▸ TASK OBJECTIVE: Where does the string "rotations" appear? Copy every line of the entries below that holds it.

┌─ THE INPUT

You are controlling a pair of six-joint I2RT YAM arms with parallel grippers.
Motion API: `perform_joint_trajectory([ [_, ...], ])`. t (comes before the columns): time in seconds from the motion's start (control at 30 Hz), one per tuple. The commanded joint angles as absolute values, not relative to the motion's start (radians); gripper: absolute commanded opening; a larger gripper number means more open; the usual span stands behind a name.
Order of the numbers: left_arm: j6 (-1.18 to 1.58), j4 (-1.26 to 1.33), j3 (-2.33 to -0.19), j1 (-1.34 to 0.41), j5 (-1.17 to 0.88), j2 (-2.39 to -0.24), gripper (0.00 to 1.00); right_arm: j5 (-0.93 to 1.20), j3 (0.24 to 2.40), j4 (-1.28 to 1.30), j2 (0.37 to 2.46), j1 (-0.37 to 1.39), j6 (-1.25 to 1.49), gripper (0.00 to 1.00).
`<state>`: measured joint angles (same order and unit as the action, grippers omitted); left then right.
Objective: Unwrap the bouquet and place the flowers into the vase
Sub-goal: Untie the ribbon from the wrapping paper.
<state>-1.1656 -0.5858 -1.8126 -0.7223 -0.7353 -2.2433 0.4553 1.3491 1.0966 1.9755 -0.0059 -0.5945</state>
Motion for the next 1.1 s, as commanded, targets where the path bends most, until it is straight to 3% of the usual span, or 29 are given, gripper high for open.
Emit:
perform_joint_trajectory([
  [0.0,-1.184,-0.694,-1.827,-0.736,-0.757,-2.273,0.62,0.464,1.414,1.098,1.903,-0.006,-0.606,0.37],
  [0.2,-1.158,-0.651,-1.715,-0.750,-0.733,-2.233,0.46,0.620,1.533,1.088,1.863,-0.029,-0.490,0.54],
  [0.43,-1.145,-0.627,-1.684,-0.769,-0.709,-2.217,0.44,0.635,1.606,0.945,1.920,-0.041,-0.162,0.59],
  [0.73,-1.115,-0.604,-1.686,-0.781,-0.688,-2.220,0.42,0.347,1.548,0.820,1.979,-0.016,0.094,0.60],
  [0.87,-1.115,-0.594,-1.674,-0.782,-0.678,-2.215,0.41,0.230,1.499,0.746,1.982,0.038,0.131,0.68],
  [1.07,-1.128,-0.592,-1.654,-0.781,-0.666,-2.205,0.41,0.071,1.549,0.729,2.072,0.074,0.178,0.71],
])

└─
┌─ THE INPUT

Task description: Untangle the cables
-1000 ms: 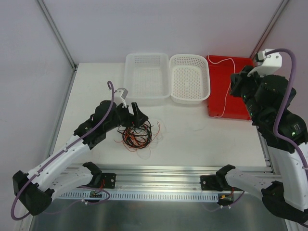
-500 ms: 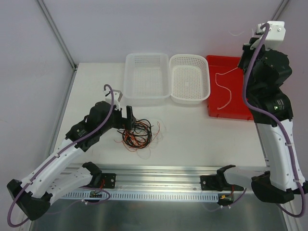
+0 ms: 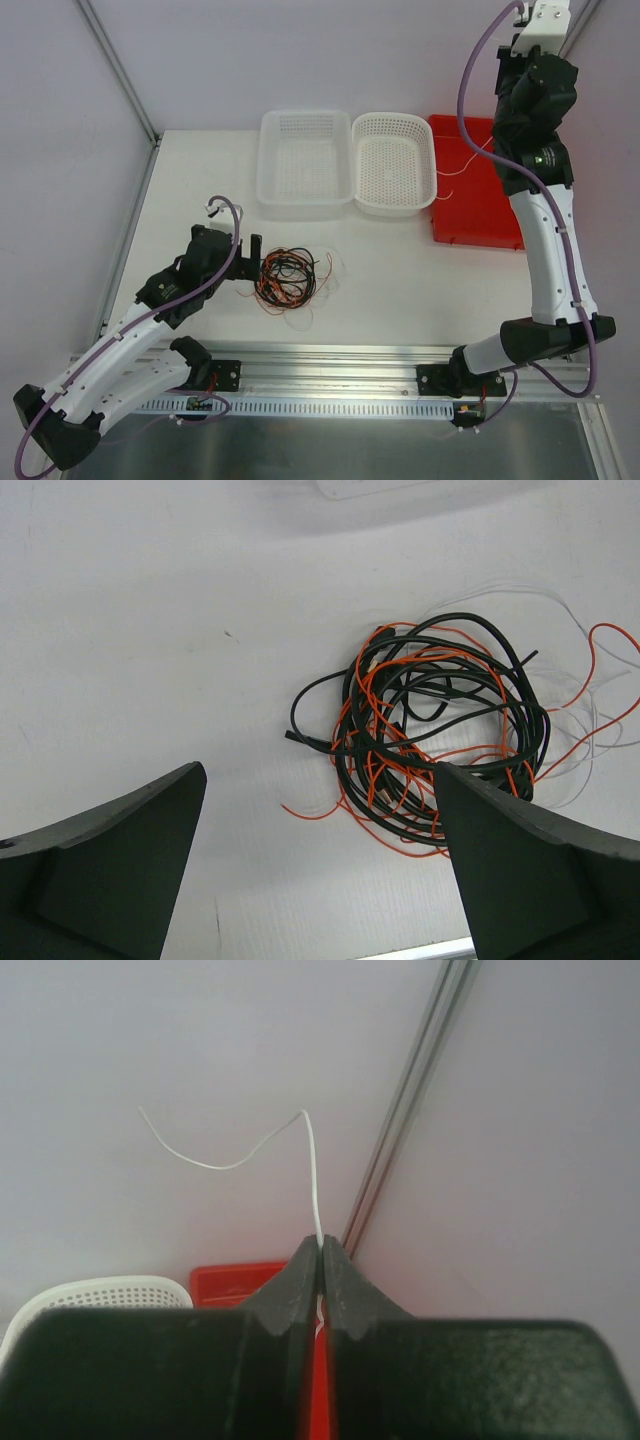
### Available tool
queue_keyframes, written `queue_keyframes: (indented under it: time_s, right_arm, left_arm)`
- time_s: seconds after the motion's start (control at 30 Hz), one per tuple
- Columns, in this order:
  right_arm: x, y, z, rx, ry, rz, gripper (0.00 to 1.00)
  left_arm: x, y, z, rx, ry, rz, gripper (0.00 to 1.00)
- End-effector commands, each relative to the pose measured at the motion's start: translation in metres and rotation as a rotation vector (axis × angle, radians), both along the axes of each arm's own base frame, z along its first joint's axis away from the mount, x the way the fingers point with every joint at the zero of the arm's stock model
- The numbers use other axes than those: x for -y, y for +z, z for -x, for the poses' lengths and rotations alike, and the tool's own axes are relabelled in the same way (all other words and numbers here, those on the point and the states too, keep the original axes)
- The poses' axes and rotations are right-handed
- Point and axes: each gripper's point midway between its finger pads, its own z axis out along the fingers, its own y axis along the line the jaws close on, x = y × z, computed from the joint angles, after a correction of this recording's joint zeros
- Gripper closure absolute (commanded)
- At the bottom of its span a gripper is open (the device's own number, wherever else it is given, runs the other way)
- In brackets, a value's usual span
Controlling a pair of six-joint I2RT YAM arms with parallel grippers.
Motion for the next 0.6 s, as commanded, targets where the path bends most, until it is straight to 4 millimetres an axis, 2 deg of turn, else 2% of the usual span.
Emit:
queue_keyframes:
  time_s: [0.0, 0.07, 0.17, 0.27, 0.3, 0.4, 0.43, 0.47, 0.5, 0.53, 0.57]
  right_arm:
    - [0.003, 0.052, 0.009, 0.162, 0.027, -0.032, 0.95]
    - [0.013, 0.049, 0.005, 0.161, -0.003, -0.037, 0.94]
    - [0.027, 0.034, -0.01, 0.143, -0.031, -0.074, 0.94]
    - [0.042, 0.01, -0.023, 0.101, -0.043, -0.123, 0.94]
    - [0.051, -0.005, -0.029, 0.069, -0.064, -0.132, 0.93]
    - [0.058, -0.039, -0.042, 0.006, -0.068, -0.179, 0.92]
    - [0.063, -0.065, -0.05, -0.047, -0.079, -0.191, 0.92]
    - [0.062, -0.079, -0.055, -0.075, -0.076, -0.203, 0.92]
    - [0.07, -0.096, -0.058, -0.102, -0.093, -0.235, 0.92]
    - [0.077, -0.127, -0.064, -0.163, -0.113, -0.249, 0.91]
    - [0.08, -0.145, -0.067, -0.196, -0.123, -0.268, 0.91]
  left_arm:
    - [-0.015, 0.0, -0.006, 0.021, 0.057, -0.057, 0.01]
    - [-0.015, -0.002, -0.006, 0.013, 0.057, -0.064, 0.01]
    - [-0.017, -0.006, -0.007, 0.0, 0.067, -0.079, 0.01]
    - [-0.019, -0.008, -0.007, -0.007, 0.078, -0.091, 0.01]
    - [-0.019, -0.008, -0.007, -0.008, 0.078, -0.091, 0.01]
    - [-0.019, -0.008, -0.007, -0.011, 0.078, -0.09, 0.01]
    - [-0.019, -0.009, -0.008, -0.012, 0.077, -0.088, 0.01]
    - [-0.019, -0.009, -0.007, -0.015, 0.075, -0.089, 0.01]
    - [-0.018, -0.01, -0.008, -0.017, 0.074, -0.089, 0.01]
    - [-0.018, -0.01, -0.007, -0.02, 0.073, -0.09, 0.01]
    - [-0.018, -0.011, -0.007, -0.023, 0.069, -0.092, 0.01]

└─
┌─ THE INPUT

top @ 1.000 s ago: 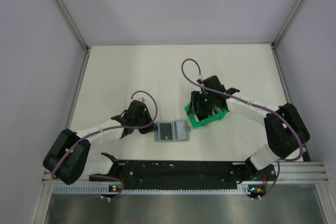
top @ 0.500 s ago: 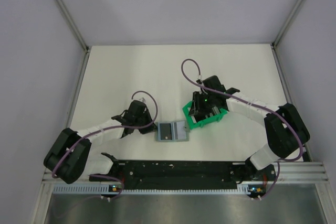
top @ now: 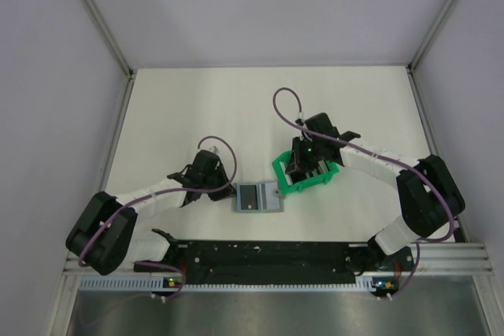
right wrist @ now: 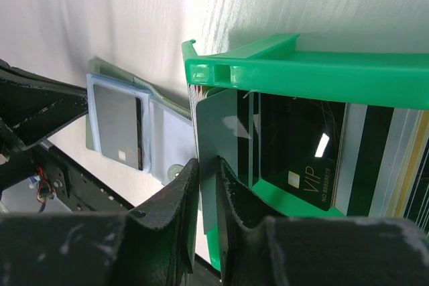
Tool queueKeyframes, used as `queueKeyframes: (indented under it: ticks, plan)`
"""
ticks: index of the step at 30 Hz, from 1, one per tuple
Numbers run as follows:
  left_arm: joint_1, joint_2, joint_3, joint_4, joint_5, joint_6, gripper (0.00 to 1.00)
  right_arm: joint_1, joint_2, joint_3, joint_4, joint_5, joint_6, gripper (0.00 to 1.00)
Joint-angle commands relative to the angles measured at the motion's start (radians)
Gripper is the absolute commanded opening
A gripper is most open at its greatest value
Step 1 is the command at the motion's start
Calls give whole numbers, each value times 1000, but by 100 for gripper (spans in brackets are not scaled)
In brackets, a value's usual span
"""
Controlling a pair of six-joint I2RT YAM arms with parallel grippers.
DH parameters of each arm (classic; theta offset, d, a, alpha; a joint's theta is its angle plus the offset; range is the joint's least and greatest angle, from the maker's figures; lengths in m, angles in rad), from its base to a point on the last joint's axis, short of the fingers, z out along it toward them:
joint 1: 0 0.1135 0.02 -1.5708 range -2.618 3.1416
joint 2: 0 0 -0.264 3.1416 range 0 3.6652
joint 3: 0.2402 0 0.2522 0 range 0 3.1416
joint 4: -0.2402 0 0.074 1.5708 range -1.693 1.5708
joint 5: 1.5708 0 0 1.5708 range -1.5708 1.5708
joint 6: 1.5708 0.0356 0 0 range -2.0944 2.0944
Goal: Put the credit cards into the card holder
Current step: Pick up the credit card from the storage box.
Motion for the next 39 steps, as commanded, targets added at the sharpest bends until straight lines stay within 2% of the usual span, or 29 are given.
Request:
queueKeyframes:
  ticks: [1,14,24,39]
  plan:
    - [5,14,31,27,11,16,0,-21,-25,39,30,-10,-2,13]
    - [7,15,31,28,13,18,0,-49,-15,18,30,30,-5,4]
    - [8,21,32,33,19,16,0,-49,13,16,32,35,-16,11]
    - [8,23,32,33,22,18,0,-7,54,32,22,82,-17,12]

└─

▸ WRITTEN SOLUTION:
- The numbers use other axes than those: x for -y, y for +z, z for -x, for the poses' lengths and rotations alike, and the tool's own axes are relabelled in the same way (all other words and numbers here, those on the point and the states too, keep the original axes)
- The poses' axes and rotations are right-handed

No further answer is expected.